[Date Prev][Date Next][Thread Prev][Thread Next][Date Index][Thread Index]
More SIX
- From: Peter Jones <peterj@wrox.com>
- To: xml-dev@lists.xml.org
- Date: Thu, 11 Jan 2001 15:34:46 +0000
I'm interested in making SIX really happen as an interchange syntax for
metadata information .
Amendments to DTD (2000-01-11):
have added a varstring attribute to the <wcvar> element
<!ATTLIST wcvar
varstring CDATA #REQUIRED
>
However, I would love people to experiment with:
1) Representing metadata for instance interchanges as types of SIX document.
It is more important to model the relations between facts for SIX. Take this
simple XML email DTD
<!DOCTYPE email [
<!ELEMENT email (to , from , date , time, subject?, text) >
<!ELEMENT text (para+) >
<!ELEMENT para (#PCDATA) >
<!ELEMENT to (#PCDATA) >
<!ELEMENT from (#PCDATA) >
<!ELEMENT date (#PCDATA) >
<!ELEMENT time (#PCDATA) >
<!ELEMENT subject (#PCDATA) >
]>
email (which we'll say is of type "Email-doctype-0123")contains to, from,
date, time, subject and text fields;
text fields contain paragraphs;
the subject field is optional;
a sender is a person or some mailing software;
a recipient is a person;
a person has a name;
in the pseudo-code from the SIX spec, we could have the metadata description
in the "Email-StandardMinimum-Namespace" as follows:
ID1 <-(type(email) (Email-doctype-0123))
(href(Email-doctype-0123) (http://mail.org/six/emailtype.cgi?doctype=0123))

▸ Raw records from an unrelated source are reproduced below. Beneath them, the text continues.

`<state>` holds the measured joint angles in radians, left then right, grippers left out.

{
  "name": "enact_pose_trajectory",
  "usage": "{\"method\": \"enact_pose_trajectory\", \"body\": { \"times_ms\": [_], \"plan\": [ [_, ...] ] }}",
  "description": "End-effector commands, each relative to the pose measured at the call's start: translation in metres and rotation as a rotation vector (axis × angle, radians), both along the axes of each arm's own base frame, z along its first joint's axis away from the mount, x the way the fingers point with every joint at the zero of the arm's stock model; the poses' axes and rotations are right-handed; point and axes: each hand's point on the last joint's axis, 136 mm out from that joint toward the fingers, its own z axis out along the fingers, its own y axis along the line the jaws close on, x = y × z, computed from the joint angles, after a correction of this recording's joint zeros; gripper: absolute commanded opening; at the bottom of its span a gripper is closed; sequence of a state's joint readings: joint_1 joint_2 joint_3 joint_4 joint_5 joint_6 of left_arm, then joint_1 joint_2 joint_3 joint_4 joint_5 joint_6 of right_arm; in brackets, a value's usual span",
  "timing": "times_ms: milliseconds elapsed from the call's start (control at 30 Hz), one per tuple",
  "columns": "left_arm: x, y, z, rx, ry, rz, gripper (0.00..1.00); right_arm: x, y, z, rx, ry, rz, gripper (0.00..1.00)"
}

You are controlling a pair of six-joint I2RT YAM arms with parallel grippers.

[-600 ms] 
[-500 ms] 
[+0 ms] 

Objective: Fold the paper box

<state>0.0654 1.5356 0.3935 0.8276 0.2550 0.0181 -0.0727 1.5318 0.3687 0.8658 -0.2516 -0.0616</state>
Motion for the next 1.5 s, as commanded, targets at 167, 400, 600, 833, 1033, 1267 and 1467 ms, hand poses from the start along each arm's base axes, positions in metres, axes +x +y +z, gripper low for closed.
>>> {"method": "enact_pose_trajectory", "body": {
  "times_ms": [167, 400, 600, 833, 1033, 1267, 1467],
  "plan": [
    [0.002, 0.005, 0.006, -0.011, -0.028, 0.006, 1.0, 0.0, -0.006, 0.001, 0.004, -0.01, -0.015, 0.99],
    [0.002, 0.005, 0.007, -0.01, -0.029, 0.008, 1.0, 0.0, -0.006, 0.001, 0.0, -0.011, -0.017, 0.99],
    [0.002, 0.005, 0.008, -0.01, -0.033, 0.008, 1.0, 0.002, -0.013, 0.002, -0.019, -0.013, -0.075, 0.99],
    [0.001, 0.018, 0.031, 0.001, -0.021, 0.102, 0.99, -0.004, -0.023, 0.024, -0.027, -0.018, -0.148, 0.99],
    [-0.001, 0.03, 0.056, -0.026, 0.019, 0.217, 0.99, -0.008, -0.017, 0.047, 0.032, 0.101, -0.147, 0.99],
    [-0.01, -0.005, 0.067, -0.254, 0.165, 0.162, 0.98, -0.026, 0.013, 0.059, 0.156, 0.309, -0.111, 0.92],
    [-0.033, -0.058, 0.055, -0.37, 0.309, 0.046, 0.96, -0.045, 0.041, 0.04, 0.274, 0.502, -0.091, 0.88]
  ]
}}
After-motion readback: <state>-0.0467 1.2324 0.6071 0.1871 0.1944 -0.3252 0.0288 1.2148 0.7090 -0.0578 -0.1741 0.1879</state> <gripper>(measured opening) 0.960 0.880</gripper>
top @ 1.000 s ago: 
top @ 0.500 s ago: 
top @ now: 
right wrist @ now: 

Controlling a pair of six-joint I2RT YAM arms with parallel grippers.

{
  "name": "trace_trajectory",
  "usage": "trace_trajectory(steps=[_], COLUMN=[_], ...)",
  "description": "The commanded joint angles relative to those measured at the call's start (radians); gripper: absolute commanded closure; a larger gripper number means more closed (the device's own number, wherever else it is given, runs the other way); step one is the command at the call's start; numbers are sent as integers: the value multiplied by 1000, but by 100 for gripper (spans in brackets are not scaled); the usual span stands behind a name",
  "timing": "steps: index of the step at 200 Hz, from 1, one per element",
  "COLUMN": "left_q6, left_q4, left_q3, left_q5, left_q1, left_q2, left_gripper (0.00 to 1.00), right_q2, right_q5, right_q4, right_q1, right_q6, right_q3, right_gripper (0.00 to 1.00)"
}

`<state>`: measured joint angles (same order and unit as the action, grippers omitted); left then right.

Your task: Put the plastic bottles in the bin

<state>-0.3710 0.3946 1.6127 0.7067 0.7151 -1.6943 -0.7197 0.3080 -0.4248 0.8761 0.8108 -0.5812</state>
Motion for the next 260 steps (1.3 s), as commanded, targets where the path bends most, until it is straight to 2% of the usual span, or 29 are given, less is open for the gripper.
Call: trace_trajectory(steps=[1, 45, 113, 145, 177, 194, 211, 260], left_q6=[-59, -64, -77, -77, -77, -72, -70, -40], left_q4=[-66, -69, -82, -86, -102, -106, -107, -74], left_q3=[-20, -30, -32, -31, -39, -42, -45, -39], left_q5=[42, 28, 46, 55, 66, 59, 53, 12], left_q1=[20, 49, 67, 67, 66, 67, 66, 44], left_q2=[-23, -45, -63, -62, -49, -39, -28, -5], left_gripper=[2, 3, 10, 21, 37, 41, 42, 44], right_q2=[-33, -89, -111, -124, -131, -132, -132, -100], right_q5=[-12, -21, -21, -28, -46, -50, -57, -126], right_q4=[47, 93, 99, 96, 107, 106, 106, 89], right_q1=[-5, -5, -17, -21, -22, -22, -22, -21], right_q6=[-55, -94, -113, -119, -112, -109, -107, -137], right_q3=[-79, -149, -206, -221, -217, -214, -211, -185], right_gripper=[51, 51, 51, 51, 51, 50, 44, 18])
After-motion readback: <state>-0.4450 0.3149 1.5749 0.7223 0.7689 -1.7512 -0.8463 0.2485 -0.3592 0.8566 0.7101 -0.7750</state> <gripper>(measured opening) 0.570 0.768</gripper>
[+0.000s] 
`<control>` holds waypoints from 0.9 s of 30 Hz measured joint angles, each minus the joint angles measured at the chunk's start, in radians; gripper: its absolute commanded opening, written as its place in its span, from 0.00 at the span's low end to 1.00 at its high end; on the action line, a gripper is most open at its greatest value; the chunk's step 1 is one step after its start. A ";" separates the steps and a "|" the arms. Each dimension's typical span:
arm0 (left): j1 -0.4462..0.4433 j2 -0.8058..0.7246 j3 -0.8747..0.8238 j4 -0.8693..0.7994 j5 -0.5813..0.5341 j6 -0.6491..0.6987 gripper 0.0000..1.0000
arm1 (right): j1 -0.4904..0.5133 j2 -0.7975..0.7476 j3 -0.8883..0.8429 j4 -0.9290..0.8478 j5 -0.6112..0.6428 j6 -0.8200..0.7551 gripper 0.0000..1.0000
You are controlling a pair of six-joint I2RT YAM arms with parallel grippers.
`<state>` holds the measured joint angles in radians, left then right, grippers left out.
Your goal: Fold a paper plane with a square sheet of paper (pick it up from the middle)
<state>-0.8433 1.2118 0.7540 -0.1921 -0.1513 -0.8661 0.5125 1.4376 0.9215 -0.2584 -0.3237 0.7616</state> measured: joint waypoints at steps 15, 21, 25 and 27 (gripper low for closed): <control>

(has-fields-for(#ID1) (recipient, sender, date, time, subject,
text-content))
(has-field-alias(recipient, sender) (from, to))
(contains(text-content) (paragraph))
(is-type(recipient) (person))
(is-type(sender) (person, mailing-program)
(has-datatype(paragraph) (STRING))
(has-datatype(date) (DATE))
(has-name(person) (name))
A SIX schema for an Email would look like this:
<?xml version="1.0" ?>
<six type="http://mail.org/six/emailtype.cgi?doctype=0123">
<statement ID="Mail1" grouped="yes" namespace="Email-type-0123" >
<subject>
<predicate predicatename="has-fields-for">
<object objstring="email" ></object>
</predicate>
</subject>
<object objstring="recipient"></object>
<object objstring="sender"></object>
<object objstring="date"></object>
<object objstring="time"></object>
<wcvar varstring="subject"></wcvar>
<object objstring="text-content"></object>
</statement>
<statement ID="Mail2">
<subject>
<predicate predicatename="has-field-alias">
<object objstring="recipient"></object>
<object objstring="sender"></object>
</predicate>
</subject>
<object objstring="to"></object>
<object objstring="from"></object>
</statement>
<statement ID="Mail3">
<subject>
<predicate predicatename="has-datatype">
<object objstring="paragraph"></object>
<object objstring="subject"></object>
<object objstring="date"></object>
</predicate>
</subject>
<object objstring="STRING"></object>
<object objstring="STRING"></object>
<object objstring="DATE"></object>
</statement>
<statement ID="Mail4">
<subject>
<predicate predicatename="contains">
<object objstring="text-content"></object>
</predicate>
</subject>
<object objstring="paragraph"></object>
</statement>
<statement ID="Mail5">
<subject>
<predicate predicatename="is-type">
<object objstring="recipient"></object>
</predicate>
</subject>
<object objstring="person"></object>
</statement>
<statement ID="Mail6" grouped="yes">
<subject>
<predicate predicatename="is-type">
<object objstring="sender"></object>
</predicate>
</subject>
<object objstring="person"></object>
<!-- the objstring here could be e.g. a URI reference to the
metadata description of a person -->
<object objstring="mailing-program"></object>
</statement>
<statement ID="Mail7" grouped="yes">
<subject>
<predicate predicatename="has-name">
<object objstring="person"></object>
<!-- the objstring here could be e.g. a URI reference to the
metadata description of a person -->
</predicate>
</subject>
<object objstring="name"></object>
<object objstring="mailing-program"></object>
</statement>
<ruledoc type="RulesML" rulesref="http://..." >Some text describing the
RulesML ruleset for inferencing over this metadata</ruledoc>
...
<ruledoc type="..." rulesref="http://..." ></ruledoc>
</six>
It is technically a schema because the Mail1 statement contains a wildcard
for 'subject', making it a template. This means that agents looking for
mails of similar types could accept mails where the subject line is missing.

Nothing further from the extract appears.